The good part is the angel investor community, and even though it is difficult to plug into existing networks, once you discover them, they typically have a wealth of information and access to a vast depth of knowledge, experience and expertise, not to mention a pathway to capital in a less hostile environment than the VC world. The work that the SABLE Accelerator is doing is a good reflection of people in the community who genuinely want to share their wealth (monetary, experience, expertise, connections, etc.), and while I recognize they have capitalistic interests and intentions, they also have a sincere interest in the success of the entrepreneurial organization and have more of a personal empathy with the entrepreneur. Meeting and constantly connecting with these people must count as one of the most crucial assets in an entrepreneur’s life.
Dave Kitley:What mindsets or capabilities are critical enablers or current disablers to increasing entrepreneurial activity?
Gary Boddington: Perseverance—without it you are dead meat!
Dave Kitley: Knowing what you know now, what advice would you give to would-be entrepreneurs? How should they go about taking the risks needed?

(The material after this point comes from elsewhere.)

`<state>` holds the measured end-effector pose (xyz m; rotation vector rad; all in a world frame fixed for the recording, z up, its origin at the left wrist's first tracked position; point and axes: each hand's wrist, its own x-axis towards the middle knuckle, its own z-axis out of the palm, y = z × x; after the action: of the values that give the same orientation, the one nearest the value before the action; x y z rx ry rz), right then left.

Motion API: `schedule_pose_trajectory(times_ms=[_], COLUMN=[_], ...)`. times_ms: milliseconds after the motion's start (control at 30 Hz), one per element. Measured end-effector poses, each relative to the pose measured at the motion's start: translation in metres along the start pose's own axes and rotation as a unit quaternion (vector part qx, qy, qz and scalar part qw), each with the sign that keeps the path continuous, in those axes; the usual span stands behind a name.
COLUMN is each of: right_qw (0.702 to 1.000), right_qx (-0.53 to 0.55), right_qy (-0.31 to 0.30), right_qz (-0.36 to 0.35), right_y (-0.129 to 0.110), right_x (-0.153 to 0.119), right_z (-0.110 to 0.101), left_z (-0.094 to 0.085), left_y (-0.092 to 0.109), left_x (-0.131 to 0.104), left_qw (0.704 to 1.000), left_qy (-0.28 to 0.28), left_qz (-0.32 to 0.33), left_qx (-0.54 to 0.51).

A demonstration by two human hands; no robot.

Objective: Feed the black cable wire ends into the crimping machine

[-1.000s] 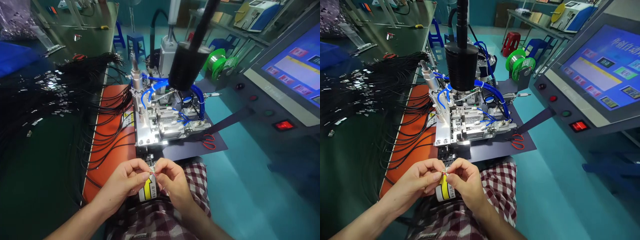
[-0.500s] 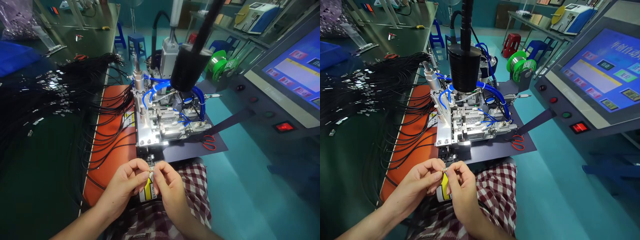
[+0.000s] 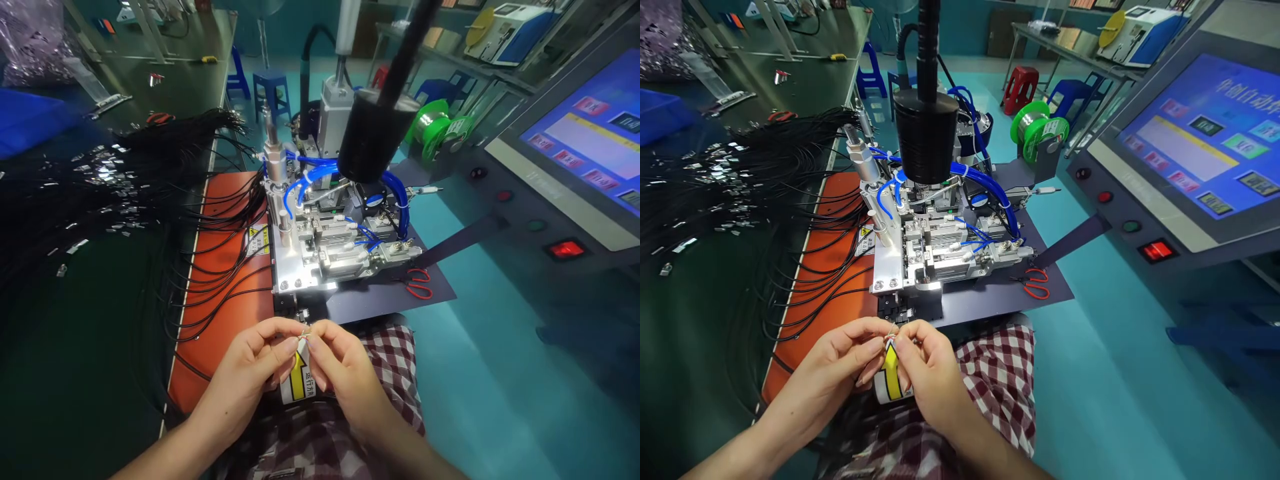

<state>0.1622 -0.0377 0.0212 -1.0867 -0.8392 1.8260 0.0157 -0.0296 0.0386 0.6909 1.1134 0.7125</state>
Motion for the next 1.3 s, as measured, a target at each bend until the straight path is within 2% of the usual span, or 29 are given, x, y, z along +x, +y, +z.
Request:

Gary Boddington: Surround yourself with positive people who are willing to give you an honest opinion, and eject any toxic naysayers from your team. Develop a very thick skin to fend off the people that will constantly tell you that your idea will never fly, but be able to reconcile your perseverance and self-belief with the humility to acknowledge that not every idea is a good idea. Talk to people and be brutally honest with yourself to accept criticism of your idea. Recognize the valuable opinion that feedback and criticism represent—even if it’s conflicting—and be willing to adjust where you believe feedback warrants a shift. Keep talking to as many people as you can in the early idea stages to crystalize your idea, and then focus your plan around some simple and achievable milestones. Then pin your ears back and just go for it, and most importantly, enjoy the ride. The rewarding part of doing your own thing is the ability to determine your own destiny, so once you are clear on what you are trying to achieve, understand that is it a challenging journey and become unrelentingly determined to achieve your dream. But a=always make sure you have fun along the way; your sense of humor can be your greatest ally.